**ASSIGNED TASK:**
Can you find the lines of the listing that include "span" and copy every one?

══ SUPPLIED DATA ══

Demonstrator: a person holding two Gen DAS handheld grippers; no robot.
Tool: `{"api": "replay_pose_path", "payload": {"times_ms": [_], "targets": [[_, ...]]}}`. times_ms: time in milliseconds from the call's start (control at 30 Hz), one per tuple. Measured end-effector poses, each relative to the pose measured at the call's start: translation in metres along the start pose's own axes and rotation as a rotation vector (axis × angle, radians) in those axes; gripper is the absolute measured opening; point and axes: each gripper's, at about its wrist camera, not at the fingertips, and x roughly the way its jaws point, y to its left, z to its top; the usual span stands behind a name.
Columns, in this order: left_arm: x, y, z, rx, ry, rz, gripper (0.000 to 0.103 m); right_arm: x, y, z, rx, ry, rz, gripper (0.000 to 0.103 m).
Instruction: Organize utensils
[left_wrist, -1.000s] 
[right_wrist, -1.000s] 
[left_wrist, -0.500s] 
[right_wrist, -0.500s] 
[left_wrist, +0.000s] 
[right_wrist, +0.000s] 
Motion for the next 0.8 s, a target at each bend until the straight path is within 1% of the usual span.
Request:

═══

**TASK SOLUTION:**
Tool: `{"api": "replay_pose_path", "payload": {"times_ms": [_], "targets": [[_, ...]]}}`. times_ms: time in milliseconds from the call's start (control at 30 Hz), one per tuple. Measured end-effector poses, each relative to the pose measured at the call's start: translation in metres along the start pose's own axes and rotation as a rotation vector (axis × angle, radians) in those axes; gripper is the absolute measured opening; point and axes: each gripper's, at about its wrist camera, not at the fingertips, and x roughly the way its jaws point, y to its left, z to its top; the usual span stands behind a name.
Motion for the next 0.8 s, a target at each bend until the straight path is within 1% of the usual span.

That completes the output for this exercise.